AI researchers are trying to combat how AI can be used to lie and deceive

A 20th century horse has become an apt example of AI’s naivety.
A 20th century horse has become an apt example of AI’s naivety.
Image: Karl Krall, Denkende Tiere, Leipzig 1912, Tafel 2
We may earn a commission from links on this page.

Among researchers studying how AI can be used to lie and manipulate the world, there’s a feeling that 2017 has been the calm before the storm.

The past few years have brought example after example from research labs of how AI can generate videos of politicians saying literally anything, or potentially trick self-driving cars into speeding past stop signs. But nobody, to the field’s knowledge, has actually used the technology for malicious purposes.

In an effort to get in front of this perceived threat, hundreds of AI researchers will gather today (Dec. 8) at Neural Information Processing Systems (NIPS), AI’s largest and most influential conference, to acknowledge the potential deceptive powers of artificial intelligence, and discuss countermeasures against them.

During a workshop on machine deception, attendees will focus on four main topics:

  • Synthetic media, where AI is used to fake video footage or audio clips of someone speaking
  • Fooling the machine, where adversarial examples are used to trick AI into seeing something that isn’t there
  • Deceptive agents, AI-powered bots meant to sow disinformation and propaganda
  • Policy and ethics, or how to advise regulators and shape ethics for pursuing this kind of research

Tim Hwang, director of ethics and governance at the Reed Hoffman-backed AI Initiative and co-organizer of the workshop, says he realized this area needed more attention after a 2016 research project called Face2Face showed that AI could be used to realistically imitate politicians like Donald Trump and Vladimir Putin.

“I was really surprised, and it got me thinking… when are these techniques going to be used, and what do we think their impact will be?” Hwang said. “Especially if you think the inputs to do machine learning are getting lower and lower over time.”

Hwang notes that for all the insidious AI demonstrated in academia and industry, we’ve seen little of it in the real world: Most digitally altered images are created manually, by someone skilled in software like Photoshop. But just as the debate over fake news zeroed in on manual disinformation, Hwang expects another debate to emerge over how to thwart disinformation powered by AI. The question will be whether larger groups of people will be able to tell reality from fiction, or whether technological authentication of media will become completely necessary to trust anything online.
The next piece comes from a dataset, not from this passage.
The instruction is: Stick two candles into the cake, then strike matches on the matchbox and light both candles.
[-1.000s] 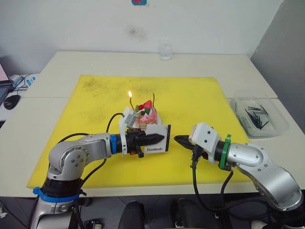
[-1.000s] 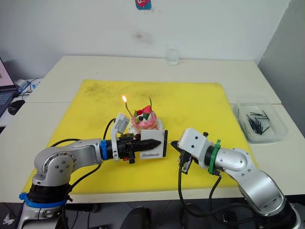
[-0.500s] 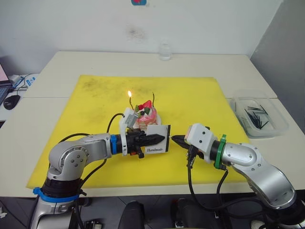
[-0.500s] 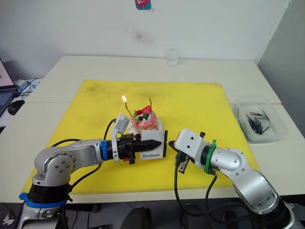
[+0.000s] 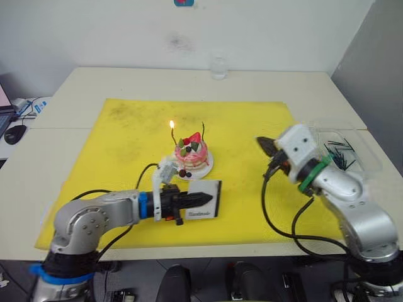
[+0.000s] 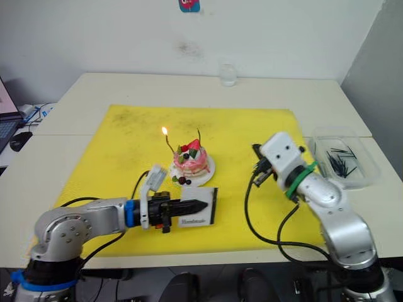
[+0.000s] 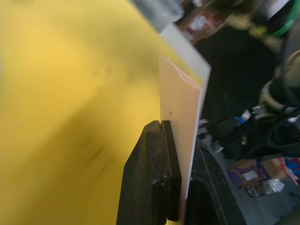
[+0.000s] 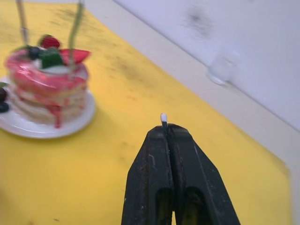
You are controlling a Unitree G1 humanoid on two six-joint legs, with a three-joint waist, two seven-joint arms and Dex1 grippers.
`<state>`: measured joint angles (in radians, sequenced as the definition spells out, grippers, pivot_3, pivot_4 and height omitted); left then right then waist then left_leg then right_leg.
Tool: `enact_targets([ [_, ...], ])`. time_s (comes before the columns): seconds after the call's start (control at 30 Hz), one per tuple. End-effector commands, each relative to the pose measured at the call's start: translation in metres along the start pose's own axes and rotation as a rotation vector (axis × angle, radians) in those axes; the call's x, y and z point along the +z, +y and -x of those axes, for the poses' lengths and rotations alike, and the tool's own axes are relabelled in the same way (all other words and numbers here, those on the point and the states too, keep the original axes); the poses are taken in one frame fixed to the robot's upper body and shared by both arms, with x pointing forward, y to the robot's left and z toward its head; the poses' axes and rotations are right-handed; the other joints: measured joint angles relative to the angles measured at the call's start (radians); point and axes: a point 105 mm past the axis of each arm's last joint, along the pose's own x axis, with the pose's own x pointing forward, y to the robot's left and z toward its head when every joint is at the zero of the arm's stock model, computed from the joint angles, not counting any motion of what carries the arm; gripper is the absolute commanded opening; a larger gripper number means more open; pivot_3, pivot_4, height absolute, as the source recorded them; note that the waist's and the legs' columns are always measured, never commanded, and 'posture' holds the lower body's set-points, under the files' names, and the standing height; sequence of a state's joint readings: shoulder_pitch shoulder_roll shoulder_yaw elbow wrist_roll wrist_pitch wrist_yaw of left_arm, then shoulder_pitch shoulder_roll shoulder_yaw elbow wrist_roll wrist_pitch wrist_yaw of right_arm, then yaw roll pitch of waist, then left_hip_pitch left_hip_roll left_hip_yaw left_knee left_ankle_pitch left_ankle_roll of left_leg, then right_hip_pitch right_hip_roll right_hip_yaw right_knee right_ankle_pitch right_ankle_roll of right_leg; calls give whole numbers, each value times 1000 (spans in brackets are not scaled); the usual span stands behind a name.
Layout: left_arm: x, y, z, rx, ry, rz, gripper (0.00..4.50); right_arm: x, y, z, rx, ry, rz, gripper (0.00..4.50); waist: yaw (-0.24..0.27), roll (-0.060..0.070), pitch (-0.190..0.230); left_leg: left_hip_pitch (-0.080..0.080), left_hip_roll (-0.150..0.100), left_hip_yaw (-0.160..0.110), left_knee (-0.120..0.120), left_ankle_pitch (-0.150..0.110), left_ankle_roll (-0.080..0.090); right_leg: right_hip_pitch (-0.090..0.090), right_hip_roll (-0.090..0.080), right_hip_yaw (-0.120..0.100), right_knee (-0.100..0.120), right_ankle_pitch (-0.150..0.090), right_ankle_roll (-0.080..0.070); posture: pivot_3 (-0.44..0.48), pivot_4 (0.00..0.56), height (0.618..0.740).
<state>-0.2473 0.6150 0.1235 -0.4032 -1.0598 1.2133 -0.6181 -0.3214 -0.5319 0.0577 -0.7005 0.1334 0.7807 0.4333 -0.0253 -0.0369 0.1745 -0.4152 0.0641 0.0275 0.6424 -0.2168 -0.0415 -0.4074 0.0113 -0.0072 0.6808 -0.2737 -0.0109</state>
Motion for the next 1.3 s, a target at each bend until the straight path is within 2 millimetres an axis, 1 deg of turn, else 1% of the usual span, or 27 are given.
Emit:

Researchers have compared modern AI to Clever Hans, a performing horse in the early 1900s who could allegedly do arithmetic. The horse’s trainer would ask him a simple equation, like 2+2, and Hans would tap his hoof the appropriate number of times. It was later revealed that Hans couldn’t actually do math, but was instead reading his trainer’s face to see when to stop tapping and receive a reward. In other words, Hans was giving correct answers, without understanding why.

As modern AI systems begin to power more services, such as malware detection and automatic insurance quoting, some are beginning to question whether such systems themselves “understand” enough to avoid deception.

“These are the consequences of systems that are trained to exhibit features of human intelligence, but are fundamentally different in terms of how they process information,” says Bryce Goodman, a co-organizer of the NIPS workshop. ”We’re trying to show what hacks are possible and make it public.”

Goodman says tech companies are incentivized to eke out small accuracy gains in research papers, and then bring their flagship, state-of-the-art algorithms into production doing critical tasks—potentially tasks like recognizing abusive imagery on a social media platform. But such an algorithm has only been optimized for accuracy, rather than other factors, like its security against being tricked.

Many technology companies also share such code with the rest of the world by releasing it online under open-source licenses, meaning anyone can modify and reuse the algorithms. If the system’s security has not been tested, that adds its own concerns.

“Open source has allowed people to make huge progress, but one of the challenges is that the vulnerabilities in those networks get passed around,” Goodman says.

Creating metrics that would indicate how resistant algorithms are to malicious attacks could be a way of building a community of AI engineers that take security into consideration, Goodman says, but no such metrics yet exist. He hopes that the workshop’s speakers and co-organizers—among them big names like Google’s Ian Goodfellow (who has pioneered much of the work in machine-learning security)—have the ability to push progress toward prioritizing such metrics, and by proxy security.

“These are the who’s who of deep learning, period,” Goodman says. “I think it’s a topic that’s resonating really deeply. What we’re dealing with is an opportunity to get a better insight into how algorithms are working, and therefore improving overall. By breaking something, you come to understand it much better than putting it on a pedestal or waiting for it to fail.”